While browsing eBay I came across a couple of refurbished, IR converted compact cameras on sale in the US. The price tag was about the same as a second hand body plus an IR filter would have cost me, and all the hard work converting them (and testing them) had already been done. So I’ve decided to try one of them out (another Lumix, as it happens). The disadvantage of course is that I can’t use my normal lenses, but it has a decent zoom, and the advantage is that I can easily carry an IR camera around with me wherever I go. I’m still waiting for the camera to be delivered, so more impressions when I get hold of it.

So with that, with the odd polariser filter still missing, I’m more or less back where I was. I won’t be replacing my iPod (didn’t use it much) and I won’t be replacing my Zoom SLR Gorilla pod (I’ll buy a decent travelling tripod instead).

Last weekend, some of the kit got its first outing: A trip to Scotland – Even though the Lumix LX5 is a great little camera and has no problem taking decent pictures, it was a great relief to have a proper DSLR camera in my hands again. I know it sounds snobbish and geeky, and I know that the kit does not make the pictures, but it felt right in my hands and I got inspired again to do some proper photography again after a few months drought…

About George Parapadakis

Information Management specialist, ECM/BPM Strategist, Social Networking explorer, Photographer, Dad
This entry was posted in Experience, Personal Blog and tagged , , , , . Bookmark the permalink.

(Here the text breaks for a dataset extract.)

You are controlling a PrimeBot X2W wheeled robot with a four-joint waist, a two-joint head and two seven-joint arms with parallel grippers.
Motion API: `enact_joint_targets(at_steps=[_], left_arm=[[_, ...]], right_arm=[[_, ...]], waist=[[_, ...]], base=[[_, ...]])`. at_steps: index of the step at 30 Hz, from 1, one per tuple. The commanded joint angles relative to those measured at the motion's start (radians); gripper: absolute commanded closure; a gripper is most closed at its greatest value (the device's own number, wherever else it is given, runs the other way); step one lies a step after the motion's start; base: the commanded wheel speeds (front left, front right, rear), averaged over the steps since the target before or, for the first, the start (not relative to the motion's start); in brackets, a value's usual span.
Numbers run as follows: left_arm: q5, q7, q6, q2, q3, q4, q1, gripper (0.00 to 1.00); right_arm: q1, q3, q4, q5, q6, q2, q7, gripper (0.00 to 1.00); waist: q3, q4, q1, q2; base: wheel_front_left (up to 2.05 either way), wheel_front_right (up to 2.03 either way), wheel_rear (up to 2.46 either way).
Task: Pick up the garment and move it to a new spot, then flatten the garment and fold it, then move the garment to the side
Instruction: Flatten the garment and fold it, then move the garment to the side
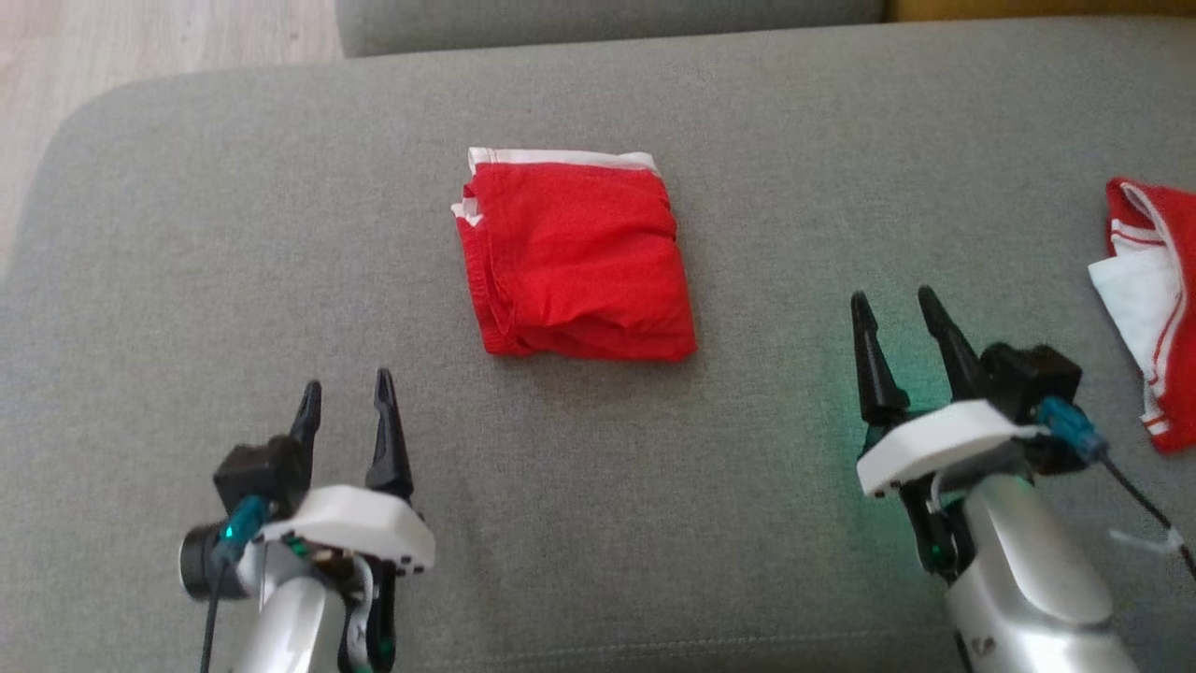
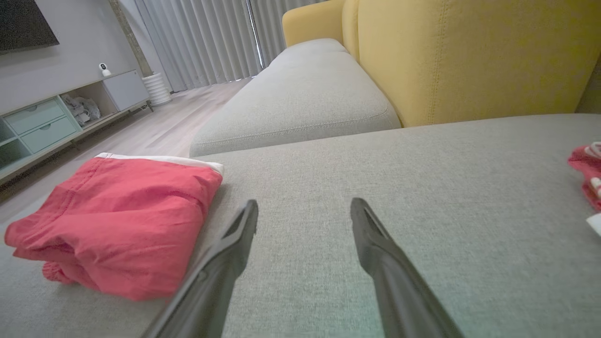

2 Responses to The recovery begins…

  1. Jan Timmons says:

    The kit doesn’t make the photographer, but it helps, I reckon (my new Aussie term). George, that’s a gorgeous shot. I can’t see the exif; is that with the new Sony? You’re tops in my book, sharing that spot with Harry Oldmeadow, who went from Nikon to a Sony 700 (I think that’s the model) and he likes the dynamic range. Have the two of you “met”? (Otherwise, sorry about the link.)

    But such a lot of trauma to experience and absorb, George! I think I can understand why it takes awhile to recover and start anew. I’m so glad you have, too. But where the heck do you post these days?